Sat, April 18, 12:25 to 1:55pm, Virtual Room

Abstract

Objectives
This study centers on the workings of an inclusive bilingual school, which addresses what Cioè-Peña (2017) calls an intersectional gap, in which existing educational structures and institutions falter in meeting the needs of bilingual students with disabilities. In examining the workings of a bilingual special education setting, this paper outlines the challenges and affordances of including bilingual students with disabilities in bilingual programming, and how and what language ideologies circulate pertaining to the intersection of race, language, and disability.

Theoretical Framework
This paper uses DisCrit and raciolinguistic ideologies (Annamma, Connor, & Ferri, 2013; Flores & Rosa, 2015) to understand how student language practices are being understood in an inclusive bilingual setting, especially in consideration of the structures and systems in place that create and reify normative ideas about language related to race and disability. Through the lens of teachers and other service providers as inhabiting a normative white perceiving subject (Rosa & Flores, 2017) due to their institutional positions, this paper also highlights how teachers simultaneously reiterate and resist normative schooling practices.

Methods/Data
This paper draws from a year-long ethnographic study at a racially-segregated inclusive bilingual charter school in a large city in the Northeastern U.S. The focal participants were members of the fourth grade team, which included five teachers: bilingual, Spanish, English, special education, and English as a Second Language. Methods included participant observation in and out of classrooms, interviews with teachers and administrators, and document collection.

Results
Bilingual staff, like psychologists and teachers, allow for a more comprehensive understanding of language proficiency for students in bilingual settings related to their academic performance. Even so, ableist structures of schooling still inform how teachers perceive students’ language proficiencies and abilities, particularly through ranking abilities and conflating literacy scores with intelligence. These structures included various forms of standardized testing and a service delivery model that compartmentalizes students’ needs as opposed to holistic approaches to students’ needs (e.g., Kangas, 2018). This appears in a reification of the medical model of disability, with students who are so-called low in one language deemed to have a language problem, while students who supposedly low in both languages have a disability.
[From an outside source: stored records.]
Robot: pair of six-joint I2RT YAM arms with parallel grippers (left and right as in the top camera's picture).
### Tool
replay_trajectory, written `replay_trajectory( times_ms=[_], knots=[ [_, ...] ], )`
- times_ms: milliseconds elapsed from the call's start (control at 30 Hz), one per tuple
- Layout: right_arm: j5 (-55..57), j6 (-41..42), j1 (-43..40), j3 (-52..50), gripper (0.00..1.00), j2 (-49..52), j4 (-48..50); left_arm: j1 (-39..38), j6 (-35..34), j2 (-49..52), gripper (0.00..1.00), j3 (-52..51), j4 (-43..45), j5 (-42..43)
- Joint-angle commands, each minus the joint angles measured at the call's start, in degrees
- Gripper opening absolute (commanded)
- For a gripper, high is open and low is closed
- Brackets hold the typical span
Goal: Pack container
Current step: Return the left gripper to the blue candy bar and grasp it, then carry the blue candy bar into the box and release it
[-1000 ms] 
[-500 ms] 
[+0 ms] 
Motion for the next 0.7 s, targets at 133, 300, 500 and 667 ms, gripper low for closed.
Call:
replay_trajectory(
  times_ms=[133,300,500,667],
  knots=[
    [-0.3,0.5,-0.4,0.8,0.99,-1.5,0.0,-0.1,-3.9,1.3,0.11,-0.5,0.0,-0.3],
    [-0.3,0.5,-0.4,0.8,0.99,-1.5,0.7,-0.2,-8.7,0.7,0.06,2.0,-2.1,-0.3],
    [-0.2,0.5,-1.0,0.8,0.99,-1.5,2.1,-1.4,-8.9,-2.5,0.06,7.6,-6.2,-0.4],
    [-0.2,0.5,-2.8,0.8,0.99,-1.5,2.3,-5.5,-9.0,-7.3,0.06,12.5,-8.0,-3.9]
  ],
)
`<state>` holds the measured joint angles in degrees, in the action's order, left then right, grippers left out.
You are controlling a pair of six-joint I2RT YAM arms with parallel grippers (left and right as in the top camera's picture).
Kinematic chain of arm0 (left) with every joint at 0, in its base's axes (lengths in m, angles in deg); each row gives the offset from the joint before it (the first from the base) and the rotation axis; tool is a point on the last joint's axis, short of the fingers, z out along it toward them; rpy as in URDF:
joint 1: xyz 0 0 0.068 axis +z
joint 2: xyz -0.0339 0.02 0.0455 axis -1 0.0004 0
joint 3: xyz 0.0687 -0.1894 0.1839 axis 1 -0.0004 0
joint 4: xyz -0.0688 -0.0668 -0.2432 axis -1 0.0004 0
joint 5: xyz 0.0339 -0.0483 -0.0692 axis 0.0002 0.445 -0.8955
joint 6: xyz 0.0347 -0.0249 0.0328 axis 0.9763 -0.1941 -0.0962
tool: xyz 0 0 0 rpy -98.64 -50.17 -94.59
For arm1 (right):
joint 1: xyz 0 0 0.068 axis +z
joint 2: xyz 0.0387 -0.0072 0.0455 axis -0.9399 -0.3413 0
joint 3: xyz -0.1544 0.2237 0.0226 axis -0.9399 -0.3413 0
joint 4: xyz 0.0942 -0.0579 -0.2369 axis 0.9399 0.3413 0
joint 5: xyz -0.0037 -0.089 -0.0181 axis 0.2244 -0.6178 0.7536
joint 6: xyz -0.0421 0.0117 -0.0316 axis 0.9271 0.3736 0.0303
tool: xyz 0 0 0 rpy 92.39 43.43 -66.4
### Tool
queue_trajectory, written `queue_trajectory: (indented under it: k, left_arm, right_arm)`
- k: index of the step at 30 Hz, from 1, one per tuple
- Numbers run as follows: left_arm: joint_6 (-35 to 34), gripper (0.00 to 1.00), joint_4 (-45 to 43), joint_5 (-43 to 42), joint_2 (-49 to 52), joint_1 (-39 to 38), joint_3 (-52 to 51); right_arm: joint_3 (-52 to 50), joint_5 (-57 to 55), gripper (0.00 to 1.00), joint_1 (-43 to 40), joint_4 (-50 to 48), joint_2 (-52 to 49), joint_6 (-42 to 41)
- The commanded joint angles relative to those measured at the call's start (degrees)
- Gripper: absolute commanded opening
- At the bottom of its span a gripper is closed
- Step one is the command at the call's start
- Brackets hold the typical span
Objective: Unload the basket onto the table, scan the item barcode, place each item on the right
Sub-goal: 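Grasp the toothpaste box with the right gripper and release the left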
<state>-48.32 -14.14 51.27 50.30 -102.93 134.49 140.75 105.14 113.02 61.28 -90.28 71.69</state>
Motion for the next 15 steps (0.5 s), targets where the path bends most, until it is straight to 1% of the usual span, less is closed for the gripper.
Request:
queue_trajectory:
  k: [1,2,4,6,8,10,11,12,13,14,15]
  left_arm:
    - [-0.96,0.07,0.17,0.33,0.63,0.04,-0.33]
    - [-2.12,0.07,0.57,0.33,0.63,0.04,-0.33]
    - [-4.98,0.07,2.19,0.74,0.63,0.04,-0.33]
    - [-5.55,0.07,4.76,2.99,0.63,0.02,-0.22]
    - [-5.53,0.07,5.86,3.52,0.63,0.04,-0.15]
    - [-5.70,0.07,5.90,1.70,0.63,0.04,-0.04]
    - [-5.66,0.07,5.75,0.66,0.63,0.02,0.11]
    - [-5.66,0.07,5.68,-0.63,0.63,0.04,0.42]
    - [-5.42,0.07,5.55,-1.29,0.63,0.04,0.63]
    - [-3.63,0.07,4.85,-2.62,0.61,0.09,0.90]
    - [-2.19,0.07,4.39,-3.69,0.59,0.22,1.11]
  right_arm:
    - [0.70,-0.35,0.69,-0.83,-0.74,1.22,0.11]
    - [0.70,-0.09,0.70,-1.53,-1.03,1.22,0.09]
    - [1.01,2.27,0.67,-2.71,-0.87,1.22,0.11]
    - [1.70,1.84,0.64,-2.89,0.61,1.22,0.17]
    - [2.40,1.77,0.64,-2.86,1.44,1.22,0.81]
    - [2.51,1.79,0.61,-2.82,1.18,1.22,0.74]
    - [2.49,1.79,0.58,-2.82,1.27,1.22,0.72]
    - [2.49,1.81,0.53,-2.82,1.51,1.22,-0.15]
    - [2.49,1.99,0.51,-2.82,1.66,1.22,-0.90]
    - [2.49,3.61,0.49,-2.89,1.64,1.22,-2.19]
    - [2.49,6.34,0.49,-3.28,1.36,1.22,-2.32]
Educators at this school also often avoided discussing race and disability, preferring instead to discuss ethnicity instead of race and using other social categories, like geographic location, to imply race and disability.

Scholarly Significance
A DisCrit and raciolinguistic approach avoids taking categories of learners for granted and instead emphasizes the processes by which these institutionalized identities become sedimented, and how ableism and racism operate through language. While bilingual special education programming and bilingual personnel allow for a more comprehensive evaluation of students’ linguistic practices, they still operate under ableist and racist structures of schooling. This paper explores a manifestation of this phenomena in order to examine special education as an institution and to challenge normative ways of understanding the intersection of race, language, and disability.